他停顿了一下,有些害羞,长长的睫毛颤了颤,但目光依旧执着地看着她,像蜗牛固执的伸出触角,一定要主人摸一摸才行。

“……有了想一辈子给她做蛋糕、做面包的人。”

“就……不想再做给别人吃了。”

他说得那么理所当然,又那么委屈巴巴。

对他来说,社交和“做给别人吃”都是需要忍受、克服的事情。

他只想把他的时间、专注、和所有的烘焙魔法,都倾注在眼前这个女孩身上。

外面世界的喧嚣、他人的期待、所谓的“社会接触”,在他有了想要守护的港湾后,都变得毫无意义。

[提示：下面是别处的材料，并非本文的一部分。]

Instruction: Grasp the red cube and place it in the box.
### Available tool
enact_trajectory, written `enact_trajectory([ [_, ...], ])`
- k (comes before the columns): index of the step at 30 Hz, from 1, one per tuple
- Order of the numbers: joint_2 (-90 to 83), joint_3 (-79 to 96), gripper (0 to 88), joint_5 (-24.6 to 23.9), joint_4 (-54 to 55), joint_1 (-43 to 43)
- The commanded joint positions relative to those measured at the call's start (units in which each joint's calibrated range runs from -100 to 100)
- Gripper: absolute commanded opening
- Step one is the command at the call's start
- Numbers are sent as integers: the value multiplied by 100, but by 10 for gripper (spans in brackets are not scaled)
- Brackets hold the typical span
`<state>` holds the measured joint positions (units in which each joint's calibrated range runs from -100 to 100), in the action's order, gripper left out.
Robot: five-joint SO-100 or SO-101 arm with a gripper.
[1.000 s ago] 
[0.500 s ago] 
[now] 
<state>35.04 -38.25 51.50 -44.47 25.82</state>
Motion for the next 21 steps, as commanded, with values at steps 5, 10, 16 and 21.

那眼神,那语气,那带着点小委屈的“不想给别人吃”……

变成一颗颗裹着蜜糖的子弹,击中了江临月的心。

“轰”的一声,江临月感觉自己的心化成了甜蜜的、温热的、冒着粉红泡泡的糖浆。

好奇啊,惋惜啊,“城市珍宝”啊,统统被抛到了九霄云外。

她看着眼前这只把自己最柔软、最脆弱、也最固执的一面完全袒露给她的小蜗牛,看着他湿漉漉的、写满“我只想给你一个人做”的委屈眼神,无法抵抗的怜爱和保护欲将她淹没。

“好小洄!不开了!不开就不开了!”

江临月脱口而出,声音都激动得有点变调。